This is a further step away from the agreement signed in 2015 whereby the Islamic Republic committed to use only first-generation (IR-1) centrifuges
Iran has notified the International Atomic Energy Agency (IAEA) of its intention to install two new cascades of state-of-the-art IR-6 centrifuges to accelerate uranium enrichment at its underground plant in Natanz. This is a further step away from the agreement signed in 2015 whereby the Islamic Republic committed to use only first-generation (IR-1) centrifuges. The Iranians are distancing themselves from a pact that is a dead letter every day since Donald Trump decided to abandon it and re-impose sanctions on Tehran.
Although the Americans were the first to violate the agreement with their unilateral exit in 2018, all the pressure fell on the Iranians and the IAEA passed a resolution criticizing Iran for failing to explain traces of uranium in three undeclared sites.
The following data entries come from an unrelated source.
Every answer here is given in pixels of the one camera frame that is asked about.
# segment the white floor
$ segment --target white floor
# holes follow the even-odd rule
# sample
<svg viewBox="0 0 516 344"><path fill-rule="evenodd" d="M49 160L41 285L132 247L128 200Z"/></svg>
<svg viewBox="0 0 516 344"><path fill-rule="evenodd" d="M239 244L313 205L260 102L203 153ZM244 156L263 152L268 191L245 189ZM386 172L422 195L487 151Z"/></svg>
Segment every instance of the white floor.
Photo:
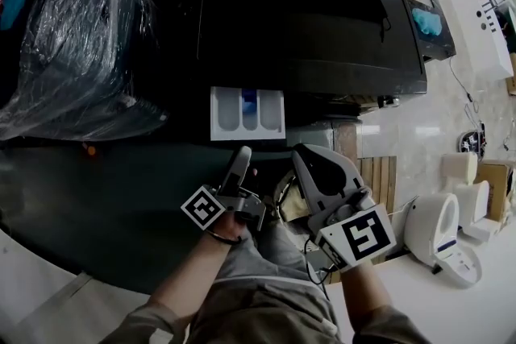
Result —
<svg viewBox="0 0 516 344"><path fill-rule="evenodd" d="M475 248L482 262L482 279L463 289L444 273L404 255L376 265L377 274L393 299L433 344L515 344L516 224L496 238ZM351 343L353 331L347 317L342 286L332 284L327 292L333 304L343 342Z"/></svg>
<svg viewBox="0 0 516 344"><path fill-rule="evenodd" d="M514 159L516 152L502 148L511 131L513 102L504 81L485 81L472 72L464 38L449 0L439 0L456 45L451 64L458 78L479 103L485 123L486 159ZM464 112L468 102L450 70L450 60L433 60L426 65L428 93L404 102L398 108L384 109L361 117L357 127L359 157L397 156L397 209L416 195L441 189L441 155L456 151L459 136L474 129ZM510 148L516 148L516 131ZM403 213L394 222L400 227Z"/></svg>
<svg viewBox="0 0 516 344"><path fill-rule="evenodd" d="M0 338L6 342L94 344L147 299L76 278L0 230Z"/></svg>

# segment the hand
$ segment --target hand
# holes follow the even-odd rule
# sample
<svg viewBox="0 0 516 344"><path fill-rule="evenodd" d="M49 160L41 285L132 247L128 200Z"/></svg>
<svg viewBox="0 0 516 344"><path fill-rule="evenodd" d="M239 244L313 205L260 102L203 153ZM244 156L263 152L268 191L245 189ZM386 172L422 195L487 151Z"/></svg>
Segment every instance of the hand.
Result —
<svg viewBox="0 0 516 344"><path fill-rule="evenodd" d="M213 231L223 238L236 240L242 234L245 222L239 221L233 212L223 213L213 226Z"/></svg>

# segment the person
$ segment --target person
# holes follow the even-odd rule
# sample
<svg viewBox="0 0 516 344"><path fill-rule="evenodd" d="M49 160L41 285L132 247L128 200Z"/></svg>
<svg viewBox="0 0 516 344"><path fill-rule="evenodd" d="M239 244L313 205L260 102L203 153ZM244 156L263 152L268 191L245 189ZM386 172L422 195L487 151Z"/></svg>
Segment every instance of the person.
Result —
<svg viewBox="0 0 516 344"><path fill-rule="evenodd" d="M227 240L241 237L238 245ZM185 262L102 344L338 343L331 302L305 256L271 222L256 235L224 213ZM428 343L392 302L372 264L341 275L353 343Z"/></svg>

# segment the gray shirt
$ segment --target gray shirt
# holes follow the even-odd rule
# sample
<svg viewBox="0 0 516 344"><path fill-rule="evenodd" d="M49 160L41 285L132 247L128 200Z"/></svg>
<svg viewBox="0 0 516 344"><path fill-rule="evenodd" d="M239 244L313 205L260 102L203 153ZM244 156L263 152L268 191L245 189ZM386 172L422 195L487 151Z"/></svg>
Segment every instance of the gray shirt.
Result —
<svg viewBox="0 0 516 344"><path fill-rule="evenodd" d="M163 305L130 313L102 344L183 342L177 316ZM188 344L340 343L331 303L315 286L288 280L232 280L214 284L190 325ZM428 341L391 307L372 311L354 344Z"/></svg>

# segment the white toilet
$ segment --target white toilet
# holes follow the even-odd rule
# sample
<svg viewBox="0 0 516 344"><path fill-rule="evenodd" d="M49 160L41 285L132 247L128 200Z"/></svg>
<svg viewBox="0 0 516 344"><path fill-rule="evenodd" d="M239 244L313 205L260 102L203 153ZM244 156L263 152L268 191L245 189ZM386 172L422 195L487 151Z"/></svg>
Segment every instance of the white toilet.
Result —
<svg viewBox="0 0 516 344"><path fill-rule="evenodd" d="M481 263L475 252L457 244L459 202L452 193L418 197L409 209L405 244L417 259L443 271L462 287L481 278Z"/></svg>
<svg viewBox="0 0 516 344"><path fill-rule="evenodd" d="M476 176L478 158L472 152L443 155L441 172L450 182L472 184Z"/></svg>
<svg viewBox="0 0 516 344"><path fill-rule="evenodd" d="M459 201L459 225L462 231L470 237L488 242L500 230L499 222L485 218L489 182L484 180L474 185L459 184L452 192Z"/></svg>

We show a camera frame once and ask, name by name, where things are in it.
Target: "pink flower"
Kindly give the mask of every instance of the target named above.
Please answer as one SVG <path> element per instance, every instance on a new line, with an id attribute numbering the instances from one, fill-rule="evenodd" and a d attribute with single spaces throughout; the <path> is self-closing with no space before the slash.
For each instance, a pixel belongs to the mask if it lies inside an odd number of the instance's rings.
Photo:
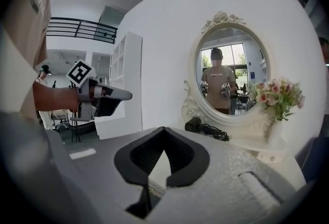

Only Russia and China opposed this measure, which Tehran considered “unreasonable”.
Iran sees the hand of Israel and its intelligence behind the IAEA reports and ordered the disconnection of two of the security cameras installed by the international organization. Rafael Grossi, director of the IAEA, assured that not two, but 27 cameras have been removed and described this Iranian decision as a “serious challenge” as the researchers will monitor the atomic activity in the Iranian plants in three or four weeks.
From within the Islamic Republic, they are insisting that these renunciations are reversible, that they will be reversed once Joe Biden lifts the sanctions, and that his nuclear program has civilian purposes. Alarms have been raised in the West, however, when they learned that Tehran could already have achieved a 60 percent enrichment rate, closer to the 90 percent needed to produce nuclear weapons. The 2015 accord managed to get the Iranians to freeze this enrichment in exchange for the end of the sanctions, but Trump decided to break it and that’s where the problems started again.